O frio mordia-a nas pernas mal protegidas e queimava-lhe as mãos e o rosto deixando-a corada. O seu respirar ofegante transformava-se em nuvens de vapor que saíam da boca.

Reduziu a velocidade instantaneamente assim que encontrou o ajuntamento.

Todos se começaram a calar e a abrir alas à sua chegada, rostos apreensivos, preocupados ou mesmo zangados.

– Que aconteceu? – Perguntava à direita e à esquerda sem que lhe respondessem. – Que houve, vizinha? – Perguntava à mais próxima que a olhava tristemente com as lágrimas nos olhos. – Diga-me por amor de Deus o que aconteceu, Ti Eduardo. – Pediu, sem parar os passos cada vez mais curtos, ao homem dos olhos grandes que desviou o olhar para o chão.

Acabou chegando ao centro do ajuntamento… uma obscena poça de sangue negro como a noite estendia-se no meio do círculo.

Uma nascente de lágrimas brotou dos olhos de Maria ao deparar com tão terrível vestígio e colocando as mãos enclavinhadas ao peito, chorou desesperadamente:

– Ai, valha-me Deus, o meu Zé!

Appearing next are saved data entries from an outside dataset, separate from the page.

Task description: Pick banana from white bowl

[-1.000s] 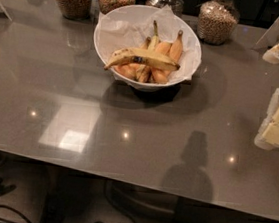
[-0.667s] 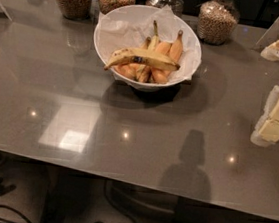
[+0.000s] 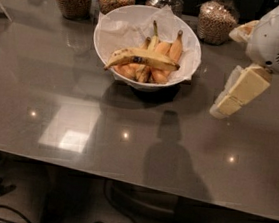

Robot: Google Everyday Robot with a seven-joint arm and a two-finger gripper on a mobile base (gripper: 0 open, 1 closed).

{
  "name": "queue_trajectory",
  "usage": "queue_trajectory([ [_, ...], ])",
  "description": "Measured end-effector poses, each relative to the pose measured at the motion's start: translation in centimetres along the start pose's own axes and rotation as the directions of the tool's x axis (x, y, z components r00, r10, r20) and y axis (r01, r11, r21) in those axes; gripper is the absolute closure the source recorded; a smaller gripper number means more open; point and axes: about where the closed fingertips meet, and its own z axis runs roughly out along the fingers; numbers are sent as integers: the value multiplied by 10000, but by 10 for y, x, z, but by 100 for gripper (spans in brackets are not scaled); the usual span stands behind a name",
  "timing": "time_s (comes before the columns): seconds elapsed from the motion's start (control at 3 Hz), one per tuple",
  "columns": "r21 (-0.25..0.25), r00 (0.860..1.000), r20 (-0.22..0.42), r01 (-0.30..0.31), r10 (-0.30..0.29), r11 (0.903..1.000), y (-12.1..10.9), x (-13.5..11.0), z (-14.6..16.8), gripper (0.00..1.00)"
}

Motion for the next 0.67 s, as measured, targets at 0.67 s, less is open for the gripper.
queue_trajectory([
  [0.67,696,9717,2299,392,-543,9968,-47,-77,43,0],
])
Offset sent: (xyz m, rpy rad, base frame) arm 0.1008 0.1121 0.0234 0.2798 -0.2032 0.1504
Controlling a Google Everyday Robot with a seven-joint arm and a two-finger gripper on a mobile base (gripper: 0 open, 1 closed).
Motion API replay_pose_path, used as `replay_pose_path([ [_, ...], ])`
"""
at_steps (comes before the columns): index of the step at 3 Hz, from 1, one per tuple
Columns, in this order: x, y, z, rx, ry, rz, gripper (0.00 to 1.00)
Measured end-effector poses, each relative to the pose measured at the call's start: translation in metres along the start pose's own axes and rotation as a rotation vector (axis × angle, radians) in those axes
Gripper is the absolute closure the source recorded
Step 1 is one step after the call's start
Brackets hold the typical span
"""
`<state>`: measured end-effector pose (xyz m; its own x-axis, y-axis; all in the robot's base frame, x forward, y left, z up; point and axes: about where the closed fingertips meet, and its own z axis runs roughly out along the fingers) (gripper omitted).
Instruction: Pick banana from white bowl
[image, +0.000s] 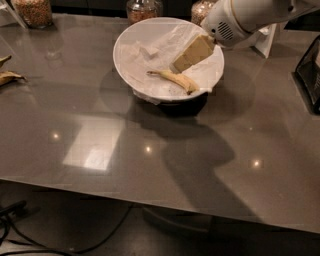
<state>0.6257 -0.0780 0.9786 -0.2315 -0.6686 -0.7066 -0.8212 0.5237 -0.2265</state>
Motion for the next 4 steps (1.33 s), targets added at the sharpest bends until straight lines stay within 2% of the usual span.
replay_pose_path([
  [1, 0.003, -0.014, 0.032, -0.011, 0.007, 0.024, 0.29],
  [2, 0.013, -0.027, 0.059, -0.033, 0.023, 0.057, 0.40],
  [4, 0.040, -0.033, 0.097, -0.084, 0.083, 0.114, 0.41],
])
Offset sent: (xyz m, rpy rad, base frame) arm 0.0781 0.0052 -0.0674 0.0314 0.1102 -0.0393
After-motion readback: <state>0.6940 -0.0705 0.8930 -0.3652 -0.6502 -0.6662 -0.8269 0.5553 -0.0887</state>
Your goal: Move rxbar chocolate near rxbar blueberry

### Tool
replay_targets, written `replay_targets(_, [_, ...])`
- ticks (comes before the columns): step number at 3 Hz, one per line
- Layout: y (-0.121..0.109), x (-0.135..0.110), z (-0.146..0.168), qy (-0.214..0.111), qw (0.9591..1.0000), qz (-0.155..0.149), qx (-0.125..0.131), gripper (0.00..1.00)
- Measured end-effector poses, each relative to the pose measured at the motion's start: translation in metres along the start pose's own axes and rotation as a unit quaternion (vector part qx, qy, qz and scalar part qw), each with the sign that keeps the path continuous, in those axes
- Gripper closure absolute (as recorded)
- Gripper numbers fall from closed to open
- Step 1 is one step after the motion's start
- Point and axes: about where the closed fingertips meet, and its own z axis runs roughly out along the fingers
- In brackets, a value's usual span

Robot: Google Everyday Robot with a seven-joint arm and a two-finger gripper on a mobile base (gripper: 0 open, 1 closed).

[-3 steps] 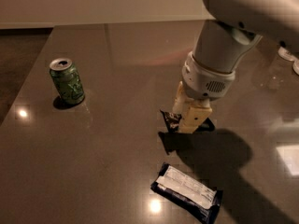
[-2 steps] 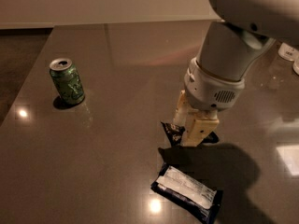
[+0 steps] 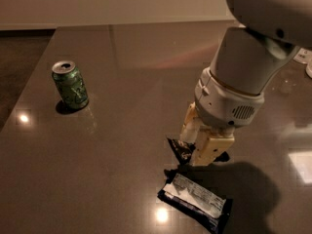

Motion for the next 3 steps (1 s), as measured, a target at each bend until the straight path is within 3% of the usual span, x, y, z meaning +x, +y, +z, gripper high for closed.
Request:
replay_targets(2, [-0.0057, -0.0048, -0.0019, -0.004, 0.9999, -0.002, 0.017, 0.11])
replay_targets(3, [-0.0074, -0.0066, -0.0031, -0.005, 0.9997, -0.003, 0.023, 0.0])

Ai, meu Senhor Misericordioso, valei-me.

– Cala-te mulher! – A ordem com uma voz forte carregada de desprezo veio do outro lado da poça. – Cala-te, que choras por quem o não merece. - Por entre os soluços, olhou surpreendida o fidalgo que a olhava com porte altivo com o pingalim na mão esquerda batendo no cano da bota. – Maldita és que trouxeste a desgraça à minha casa.

Com as mãos no peito, ela olhava incrédula em todas as direções à procura de uma alma caridosa que lhe explicasse o que se passava e porque era ela a causa da fúria do Senhor Samões, o homem mais importante da aldeia.

– Esse sangue que aí vês, pertence ao meu filho que acabaram de levar daqui entre a vida e a morte vítima do maldito assassino que é o teu marido. – Apontou o pingalim ao peito dela, como se tratasse de uma espada e ameaçou: – Cautela, Maria Sobreiro, hoje mesmo o Zé Sobreiro há de ser caçado como um cão e trazido de rastos aos meus pés para responder pelo crime que cometeu. Se te atravessares no meu caminho ou dos meus homens hás de levar tamanha tareia que nunca mais poderás andar pelo teu pé. Palavra de André Samões. Que sejas maldita tu e o perro canalha com quem te casaste com a minha bênção, amaldiçoada a hora. A ele, hei de esfolá-lo de chibatada como a um miserável que é e a ti, se me voltas a aparecer à frente, mato-te com as minhas próprias mãos.

Terminou a ameaça com uma chibatada na diagonal, muito perto do rosto da tão apavorada como espantada jovem e fez meia volta empurrando da sua frente os mais lentos à medida que se afastava em passos rápidos e decididos.